:: YOUR ASSIGNMENT ::
Go through the data and retrieve each line that includes the string "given".

=-=-=

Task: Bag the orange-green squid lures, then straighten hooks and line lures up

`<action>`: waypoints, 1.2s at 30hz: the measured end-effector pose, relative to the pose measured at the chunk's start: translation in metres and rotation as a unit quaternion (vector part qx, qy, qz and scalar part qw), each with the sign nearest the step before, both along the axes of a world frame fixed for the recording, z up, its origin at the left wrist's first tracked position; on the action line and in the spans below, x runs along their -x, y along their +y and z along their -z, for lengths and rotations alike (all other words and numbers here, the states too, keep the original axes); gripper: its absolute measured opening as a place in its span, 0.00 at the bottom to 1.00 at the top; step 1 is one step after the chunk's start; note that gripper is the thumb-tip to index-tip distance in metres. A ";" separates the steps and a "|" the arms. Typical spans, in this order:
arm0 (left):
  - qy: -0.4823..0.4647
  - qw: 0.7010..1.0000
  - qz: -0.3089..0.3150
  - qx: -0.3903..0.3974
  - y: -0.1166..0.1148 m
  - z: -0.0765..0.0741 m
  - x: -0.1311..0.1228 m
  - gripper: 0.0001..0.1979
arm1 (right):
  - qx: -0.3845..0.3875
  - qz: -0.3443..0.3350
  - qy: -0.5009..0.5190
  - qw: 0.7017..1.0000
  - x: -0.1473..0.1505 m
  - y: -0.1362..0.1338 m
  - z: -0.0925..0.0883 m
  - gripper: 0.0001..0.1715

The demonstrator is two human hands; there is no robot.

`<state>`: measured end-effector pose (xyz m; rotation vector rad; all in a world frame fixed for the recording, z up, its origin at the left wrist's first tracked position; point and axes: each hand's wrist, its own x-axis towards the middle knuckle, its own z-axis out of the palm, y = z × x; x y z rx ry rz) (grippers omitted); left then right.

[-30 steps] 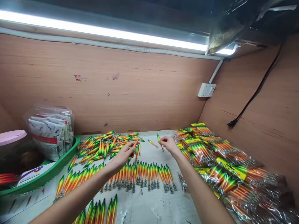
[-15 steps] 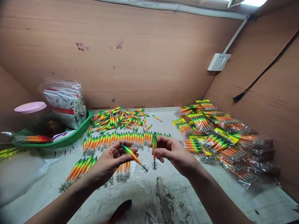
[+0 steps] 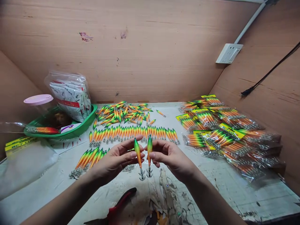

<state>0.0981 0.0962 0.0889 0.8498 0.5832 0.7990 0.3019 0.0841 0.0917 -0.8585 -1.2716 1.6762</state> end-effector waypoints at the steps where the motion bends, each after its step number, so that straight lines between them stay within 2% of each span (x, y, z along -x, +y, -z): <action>1: 0.013 1.000 0.001 -0.012 0.002 0.002 0.001 0.28 | 0.001 0.004 -0.004 1.000 0.000 0.001 0.000 0.13; 3: 0.078 0.995 -0.007 -0.057 0.009 0.009 0.002 0.31 | 0.013 0.017 -0.045 0.999 -0.001 0.005 0.005 0.14; 5: 0.237 0.962 -0.014 -0.136 0.021 0.022 0.001 0.33 | 0.045 0.039 -0.137 0.989 0.000 0.013 0.018 0.14; 7: 0.418 0.883 -0.007 -0.212 0.035 0.036 -0.005 0.31 | 0.081 0.062 -0.231 0.968 0.006 0.024 0.039 0.12; 9: 0.517 0.819 -0.001 -0.251 0.046 0.049 -0.014 0.26 | 0.102 0.083 -0.288 0.949 0.014 0.035 0.061 0.13; 11: 0.559 0.782 -0.008 -0.275 0.051 0.058 -0.022 0.23 | 0.103 0.098 -0.325 0.935 0.025 0.042 0.080 0.13; 13: 0.598 0.742 -0.013 -0.303 0.049 0.061 -0.027 0.20 | 0.092 0.106 -0.359 0.923 0.034 0.044 0.092 0.13; 15: 0.628 0.707 -0.015 -0.324 0.043 0.060 -0.025 0.17 | 0.068 0.099 -0.383 0.916 0.040 0.043 0.095 0.11; 18: 0.655 0.670 -0.032 -0.348 0.042 0.055 -0.019 0.15 | 0.006 0.078 -0.419 0.905 0.037 0.046 0.085 0.07; 21: 0.661 0.648 -0.053 -0.375 0.062 0.049 -0.019 0.14 | -0.082 0.095 -0.476 0.870 0.018 0.072 0.066 0.04; 24: 0.660 0.631 -0.063 -0.402 0.105 0.043 -0.034 0.15 | -0.158 0.130 -0.551 0.809 -0.010 0.121 0.053 0.07; 27: 0.659 0.619 -0.063 -0.423 0.156 0.039 -0.060 0.15 | -0.187 0.146 -0.622 0.746 -0.036 0.175 0.050 0.07; 30: 0.659 0.615 -0.032 -0.432 0.197 0.038 -0.088 0.10 | -0.184 0.168 -0.672 0.697 -0.055 0.220 0.053 0.14; 33: 0.666 0.620 -0.001 -0.414 0.217 0.043 -0.114 0.13 | -0.178 0.171 -0.695 0.675 -0.061 0.251 0.056 0.15; 36: 0.663 0.648 0.003 -0.376 0.224 0.049 -0.132 0.17 | -0.164 0.165 -0.695 0.680 -0.054 0.270 0.059 0.15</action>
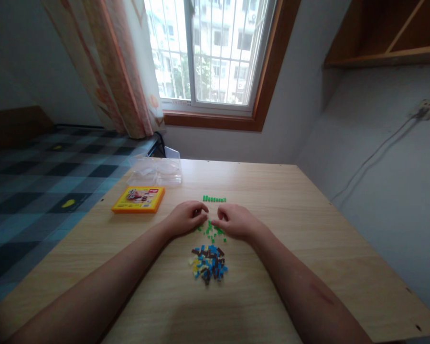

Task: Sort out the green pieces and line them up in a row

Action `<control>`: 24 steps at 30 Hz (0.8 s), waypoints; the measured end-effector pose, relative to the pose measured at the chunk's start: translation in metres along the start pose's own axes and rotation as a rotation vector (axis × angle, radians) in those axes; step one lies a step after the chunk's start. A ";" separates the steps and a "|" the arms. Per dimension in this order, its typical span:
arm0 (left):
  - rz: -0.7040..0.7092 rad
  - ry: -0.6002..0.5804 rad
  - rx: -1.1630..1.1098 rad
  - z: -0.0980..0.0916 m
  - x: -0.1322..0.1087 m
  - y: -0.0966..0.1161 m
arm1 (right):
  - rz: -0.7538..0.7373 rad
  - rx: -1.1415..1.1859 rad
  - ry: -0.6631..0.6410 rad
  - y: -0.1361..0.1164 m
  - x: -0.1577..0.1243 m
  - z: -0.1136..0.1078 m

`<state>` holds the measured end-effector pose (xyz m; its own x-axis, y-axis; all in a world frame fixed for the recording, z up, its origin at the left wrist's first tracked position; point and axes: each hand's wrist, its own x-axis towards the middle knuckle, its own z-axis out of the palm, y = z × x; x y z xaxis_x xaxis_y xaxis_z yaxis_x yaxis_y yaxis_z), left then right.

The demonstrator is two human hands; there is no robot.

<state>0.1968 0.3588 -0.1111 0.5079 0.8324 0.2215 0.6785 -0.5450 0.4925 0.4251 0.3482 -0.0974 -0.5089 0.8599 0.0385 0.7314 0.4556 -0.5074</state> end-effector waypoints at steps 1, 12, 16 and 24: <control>0.009 -0.011 0.017 -0.001 -0.001 0.002 | 0.000 -0.006 0.002 -0.001 0.000 0.000; 0.045 -0.119 0.083 -0.006 -0.005 0.011 | 0.014 0.086 -0.056 0.016 0.006 0.000; 0.028 -0.128 0.056 -0.010 -0.005 0.013 | -0.003 0.115 -0.063 0.022 0.008 0.001; 0.009 -0.143 -0.050 -0.012 -0.002 0.006 | 0.004 0.097 -0.024 0.023 0.009 0.004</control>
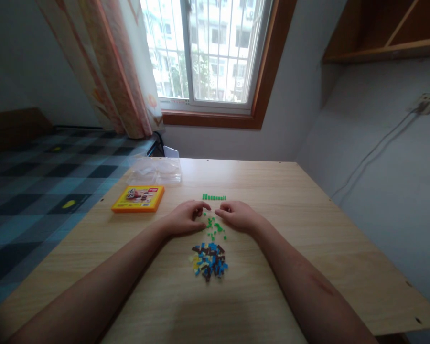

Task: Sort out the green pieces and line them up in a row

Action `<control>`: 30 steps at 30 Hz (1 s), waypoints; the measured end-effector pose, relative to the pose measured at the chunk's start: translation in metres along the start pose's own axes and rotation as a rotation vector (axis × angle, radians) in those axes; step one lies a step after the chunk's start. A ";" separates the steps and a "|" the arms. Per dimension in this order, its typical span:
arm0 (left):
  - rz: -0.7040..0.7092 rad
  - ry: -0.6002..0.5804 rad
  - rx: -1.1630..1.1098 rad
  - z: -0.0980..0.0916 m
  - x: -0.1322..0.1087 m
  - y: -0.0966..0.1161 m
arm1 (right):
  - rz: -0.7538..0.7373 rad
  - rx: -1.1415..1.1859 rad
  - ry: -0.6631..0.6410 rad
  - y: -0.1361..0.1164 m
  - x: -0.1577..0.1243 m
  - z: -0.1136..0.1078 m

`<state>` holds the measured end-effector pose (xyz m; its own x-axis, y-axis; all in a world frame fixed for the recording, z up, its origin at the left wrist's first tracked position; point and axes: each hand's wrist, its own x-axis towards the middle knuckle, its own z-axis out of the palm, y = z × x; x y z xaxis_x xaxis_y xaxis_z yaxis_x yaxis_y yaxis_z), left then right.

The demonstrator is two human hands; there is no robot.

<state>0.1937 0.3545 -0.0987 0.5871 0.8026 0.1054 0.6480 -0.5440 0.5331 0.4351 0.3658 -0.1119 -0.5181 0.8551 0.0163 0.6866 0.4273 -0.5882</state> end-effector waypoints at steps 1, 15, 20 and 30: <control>-0.009 0.017 0.001 0.002 0.001 -0.001 | 0.004 -0.002 0.010 0.000 0.000 0.000; -0.193 0.172 -0.142 0.014 0.009 -0.003 | 0.036 -0.008 0.037 -0.004 -0.001 0.001; -0.149 0.149 -0.136 0.014 0.010 -0.005 | 0.035 -0.014 0.035 -0.004 0.000 0.002; -0.161 0.272 -0.113 0.018 0.012 -0.007 | 0.041 -0.024 0.046 -0.002 0.000 0.003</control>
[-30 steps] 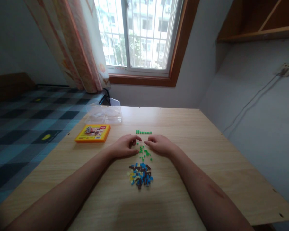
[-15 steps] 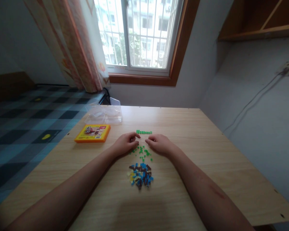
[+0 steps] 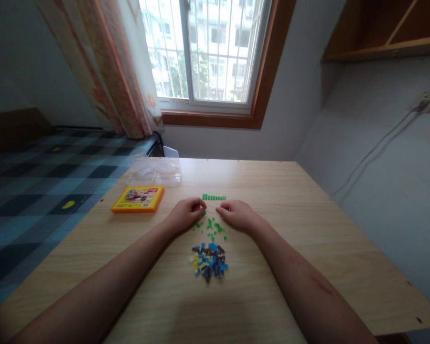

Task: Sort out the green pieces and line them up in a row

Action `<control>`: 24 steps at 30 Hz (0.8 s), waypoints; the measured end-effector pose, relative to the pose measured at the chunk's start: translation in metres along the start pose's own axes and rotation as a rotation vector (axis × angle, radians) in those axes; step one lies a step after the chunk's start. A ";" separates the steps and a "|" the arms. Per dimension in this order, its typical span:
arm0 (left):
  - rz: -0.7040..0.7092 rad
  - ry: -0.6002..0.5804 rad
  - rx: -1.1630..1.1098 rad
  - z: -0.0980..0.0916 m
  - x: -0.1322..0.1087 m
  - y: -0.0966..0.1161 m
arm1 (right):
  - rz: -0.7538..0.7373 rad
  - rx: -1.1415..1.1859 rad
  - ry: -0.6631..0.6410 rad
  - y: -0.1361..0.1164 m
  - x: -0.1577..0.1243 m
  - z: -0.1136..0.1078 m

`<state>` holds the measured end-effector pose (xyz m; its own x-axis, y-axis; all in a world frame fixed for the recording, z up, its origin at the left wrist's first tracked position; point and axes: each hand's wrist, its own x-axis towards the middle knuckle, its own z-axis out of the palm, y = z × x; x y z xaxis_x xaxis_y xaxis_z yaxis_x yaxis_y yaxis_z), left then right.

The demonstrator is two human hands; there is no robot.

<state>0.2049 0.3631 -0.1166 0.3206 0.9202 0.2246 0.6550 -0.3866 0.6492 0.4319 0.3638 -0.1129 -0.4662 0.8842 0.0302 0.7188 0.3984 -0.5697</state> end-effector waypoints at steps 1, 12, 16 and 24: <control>-0.002 0.006 -0.008 0.000 0.000 0.000 | -0.004 -0.009 0.002 0.000 0.000 0.000; 0.018 0.025 -0.107 -0.003 0.002 -0.008 | -0.058 -0.095 0.254 0.007 0.005 0.009; 0.025 0.023 -0.142 -0.004 0.003 -0.011 | -0.085 -0.069 0.270 0.010 0.006 0.010; -0.003 0.041 -0.209 -0.002 0.007 -0.014 | -0.042 0.209 0.370 0.028 0.016 0.016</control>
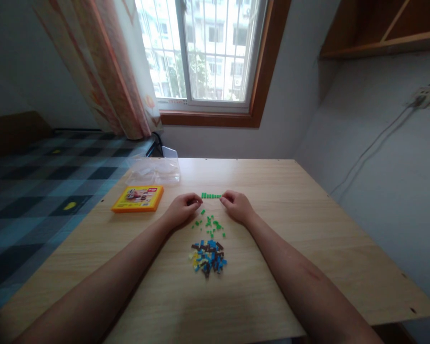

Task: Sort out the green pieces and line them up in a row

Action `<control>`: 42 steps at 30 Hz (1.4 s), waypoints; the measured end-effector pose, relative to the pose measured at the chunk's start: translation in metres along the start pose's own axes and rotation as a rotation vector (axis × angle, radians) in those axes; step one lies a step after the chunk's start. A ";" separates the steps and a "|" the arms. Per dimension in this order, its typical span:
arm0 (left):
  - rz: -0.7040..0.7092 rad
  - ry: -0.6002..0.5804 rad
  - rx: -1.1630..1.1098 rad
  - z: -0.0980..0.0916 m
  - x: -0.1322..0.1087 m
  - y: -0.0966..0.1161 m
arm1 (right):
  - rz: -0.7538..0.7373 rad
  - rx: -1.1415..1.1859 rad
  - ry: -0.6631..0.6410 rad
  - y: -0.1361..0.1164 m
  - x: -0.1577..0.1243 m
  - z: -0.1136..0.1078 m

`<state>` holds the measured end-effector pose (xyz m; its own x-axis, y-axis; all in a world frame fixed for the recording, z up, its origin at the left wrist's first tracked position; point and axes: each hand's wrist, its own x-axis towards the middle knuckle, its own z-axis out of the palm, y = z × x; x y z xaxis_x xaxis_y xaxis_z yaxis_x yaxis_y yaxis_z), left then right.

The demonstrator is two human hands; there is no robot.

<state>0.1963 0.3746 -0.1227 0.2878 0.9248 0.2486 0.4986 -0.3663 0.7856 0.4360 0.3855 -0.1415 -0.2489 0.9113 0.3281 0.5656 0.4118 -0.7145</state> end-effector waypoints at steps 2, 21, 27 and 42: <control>0.000 0.000 0.007 0.000 0.000 0.000 | 0.008 0.041 -0.011 0.005 0.002 0.001; -0.020 0.039 -0.041 -0.006 -0.007 0.002 | -0.073 0.076 -0.279 -0.030 -0.031 -0.021; 0.003 0.003 -0.032 -0.007 -0.010 0.004 | -0.142 -0.153 -0.222 -0.039 -0.038 -0.023; 0.062 -0.027 0.136 -0.004 -0.014 0.009 | -0.283 -0.269 -0.326 -0.056 -0.050 -0.042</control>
<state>0.1937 0.3585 -0.1170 0.3421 0.8978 0.2774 0.5851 -0.4345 0.6847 0.4502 0.3164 -0.0917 -0.6299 0.7372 0.2446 0.6127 0.6651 -0.4269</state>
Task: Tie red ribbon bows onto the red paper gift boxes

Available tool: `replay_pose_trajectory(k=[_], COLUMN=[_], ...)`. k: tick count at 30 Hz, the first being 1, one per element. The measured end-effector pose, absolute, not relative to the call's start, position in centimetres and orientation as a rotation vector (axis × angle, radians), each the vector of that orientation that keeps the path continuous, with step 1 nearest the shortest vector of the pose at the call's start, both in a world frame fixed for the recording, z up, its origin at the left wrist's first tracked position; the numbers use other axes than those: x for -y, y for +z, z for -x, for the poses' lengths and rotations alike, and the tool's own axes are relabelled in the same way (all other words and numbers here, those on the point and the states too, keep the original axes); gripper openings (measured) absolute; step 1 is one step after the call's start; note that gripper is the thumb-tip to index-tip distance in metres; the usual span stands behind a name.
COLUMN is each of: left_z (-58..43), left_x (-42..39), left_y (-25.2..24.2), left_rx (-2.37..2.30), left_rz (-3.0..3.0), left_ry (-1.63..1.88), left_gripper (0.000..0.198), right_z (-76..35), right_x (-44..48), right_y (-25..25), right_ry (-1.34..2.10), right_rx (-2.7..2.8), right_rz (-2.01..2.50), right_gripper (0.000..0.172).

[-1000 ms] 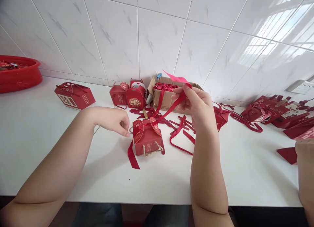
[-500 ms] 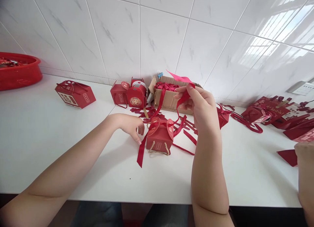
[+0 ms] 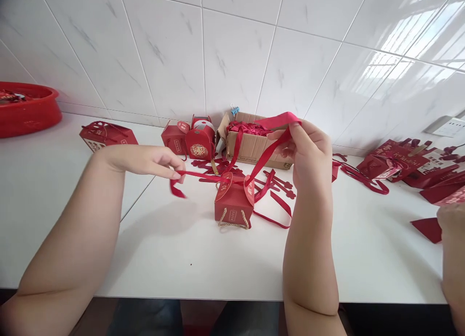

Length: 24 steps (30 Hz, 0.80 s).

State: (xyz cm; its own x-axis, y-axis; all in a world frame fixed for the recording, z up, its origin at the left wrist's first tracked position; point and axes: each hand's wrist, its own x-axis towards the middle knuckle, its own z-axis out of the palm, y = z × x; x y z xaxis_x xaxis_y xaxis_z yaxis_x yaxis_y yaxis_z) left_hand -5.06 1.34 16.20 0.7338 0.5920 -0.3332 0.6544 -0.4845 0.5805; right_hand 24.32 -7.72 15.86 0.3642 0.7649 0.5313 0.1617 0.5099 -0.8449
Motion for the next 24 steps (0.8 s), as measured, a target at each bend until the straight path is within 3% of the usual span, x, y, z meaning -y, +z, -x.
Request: replay_pose_trajectory(k=[5, 13, 19, 24], left_z=[6.9, 7.4, 5.8, 5.6], left_x=[-0.2, 0.4, -2.1, -2.7], left_y=[17.4, 18.2, 15.4, 14.5], left_rx=[-1.182, -1.143, -1.598, -1.386], left_rz=[-2.254, -2.166, -2.086, -2.116], left_ry=[0.061, 0.394, -0.087, -0.283], left_gripper=[0.034, 0.033, 0.020, 0.020], right_z=[-24.7, -25.4, -25.7, -26.2], right_x=[7.8, 7.5, 7.2, 7.0], right_y=[15.9, 15.6, 15.4, 15.4], right_ry=[0.460, 0.459, 0.479, 0.461], right_rx=[1.190, 1.142, 1.185, 1.181], right_rz=[0.998, 0.989, 1.047, 1.023], right_gripper=[0.030, 0.024, 0.025, 0.025])
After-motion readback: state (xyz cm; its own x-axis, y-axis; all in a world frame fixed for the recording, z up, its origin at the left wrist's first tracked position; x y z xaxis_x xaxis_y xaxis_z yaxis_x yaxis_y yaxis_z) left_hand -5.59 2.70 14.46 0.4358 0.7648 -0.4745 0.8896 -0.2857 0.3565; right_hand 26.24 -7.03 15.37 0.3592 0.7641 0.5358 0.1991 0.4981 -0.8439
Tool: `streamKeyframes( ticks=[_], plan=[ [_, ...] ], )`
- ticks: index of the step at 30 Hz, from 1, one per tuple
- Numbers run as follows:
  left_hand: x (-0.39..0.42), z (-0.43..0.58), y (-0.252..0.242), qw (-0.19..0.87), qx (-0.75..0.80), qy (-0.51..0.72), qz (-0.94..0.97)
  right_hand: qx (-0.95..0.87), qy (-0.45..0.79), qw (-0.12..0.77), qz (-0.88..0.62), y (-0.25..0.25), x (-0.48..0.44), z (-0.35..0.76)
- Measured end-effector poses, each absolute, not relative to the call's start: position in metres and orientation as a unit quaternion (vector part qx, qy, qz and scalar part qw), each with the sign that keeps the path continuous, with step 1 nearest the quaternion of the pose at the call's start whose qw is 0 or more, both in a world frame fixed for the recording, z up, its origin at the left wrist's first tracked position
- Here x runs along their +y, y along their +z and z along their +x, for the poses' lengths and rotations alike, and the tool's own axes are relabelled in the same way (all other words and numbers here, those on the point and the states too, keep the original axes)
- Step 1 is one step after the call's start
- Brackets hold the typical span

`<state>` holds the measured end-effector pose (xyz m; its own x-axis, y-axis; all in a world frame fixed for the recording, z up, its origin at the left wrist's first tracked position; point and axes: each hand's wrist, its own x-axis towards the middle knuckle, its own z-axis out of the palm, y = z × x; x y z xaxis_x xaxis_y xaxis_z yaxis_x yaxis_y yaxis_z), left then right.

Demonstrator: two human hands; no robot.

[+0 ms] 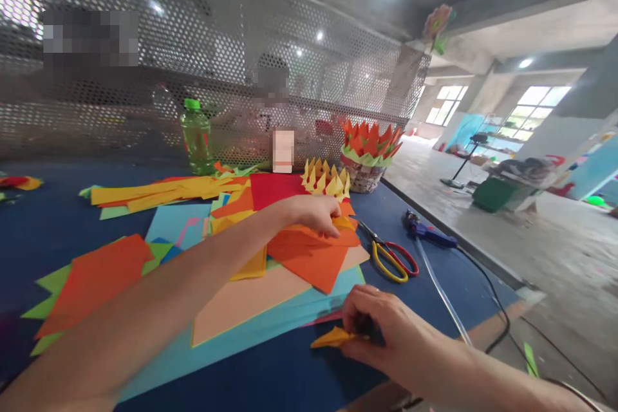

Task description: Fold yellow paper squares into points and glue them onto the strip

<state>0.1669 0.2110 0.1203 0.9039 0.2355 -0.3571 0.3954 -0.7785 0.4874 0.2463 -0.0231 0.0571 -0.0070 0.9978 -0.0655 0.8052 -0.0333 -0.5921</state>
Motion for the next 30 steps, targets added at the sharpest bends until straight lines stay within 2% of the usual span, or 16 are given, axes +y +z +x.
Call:
streamKeyframes(
  ticks=[8, 12, 21, 30],
  plan=[
    [0.216, 0.163, 0.121, 0.302, 0.163, -0.132, 0.930, -0.640, 0.155, 0.347, -0.668, 0.098, 0.011, 0.341],
    [0.222, 0.161, 0.121, 0.307, 0.176, -0.115, 0.928, -0.643, 0.133, 0.397, -0.641, 0.101, 0.048, 0.385],
    [0.223, 0.158, 0.123, 0.290, 0.236, -0.090, 0.923, -0.676, 0.071, 0.455, -0.575, 0.065, 0.084, 0.381],
    [0.218, 0.164, 0.112, 0.408, 0.204, -0.116, 0.882, -0.658, 0.113, 0.448, -0.595, 0.058, 0.068, 0.377]
  ],
)
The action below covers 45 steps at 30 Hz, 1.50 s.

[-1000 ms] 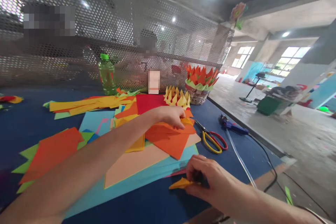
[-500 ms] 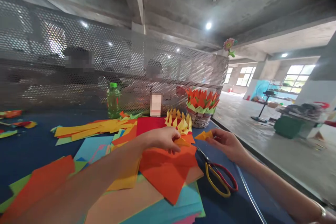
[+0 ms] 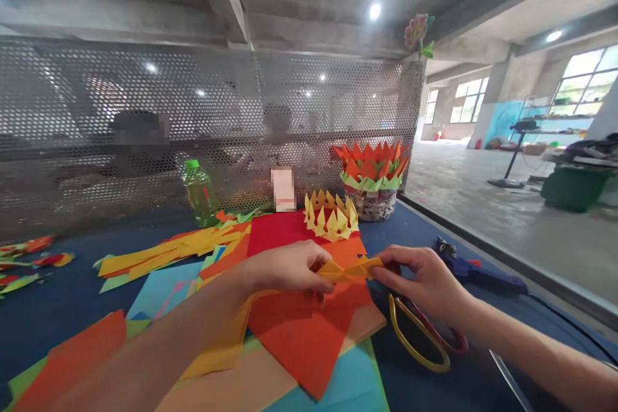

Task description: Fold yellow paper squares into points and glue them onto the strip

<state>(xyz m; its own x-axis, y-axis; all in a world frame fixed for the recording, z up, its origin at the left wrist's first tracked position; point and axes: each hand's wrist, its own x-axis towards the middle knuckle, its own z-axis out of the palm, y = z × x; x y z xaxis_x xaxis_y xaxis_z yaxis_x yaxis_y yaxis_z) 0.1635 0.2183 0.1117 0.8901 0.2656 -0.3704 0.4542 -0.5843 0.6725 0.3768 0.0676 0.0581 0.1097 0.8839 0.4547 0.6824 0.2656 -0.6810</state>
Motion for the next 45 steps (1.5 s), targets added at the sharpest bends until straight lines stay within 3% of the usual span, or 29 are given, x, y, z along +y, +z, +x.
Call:
streamKeyframes(
  ticks=[15, 45],
  plan=[
    [0.209, 0.167, 0.107, 0.484, 0.175, -0.134, 0.847, -0.663, 0.118, 0.441, -0.594, 0.051, 0.058, 0.368],
    [0.199, 0.166, 0.113, 0.440, 0.179, -0.128, 0.871, -0.664, 0.150, 0.428, -0.595, 0.046, 0.058, 0.363]
  ],
)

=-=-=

:: ANSWER FOR THE TASK ::
Motion for the next 30 steps, targets added at the sharpest bends until straight lines stay within 2% of the usual span, or 16 are given, axes +y +z +x.
Motion for the next 45 steps (1.5 s), targets added at the sharpest bends until straight lines stay within 3% of the usual span, or 29 are given, x, y, z along +y, +z, +x.

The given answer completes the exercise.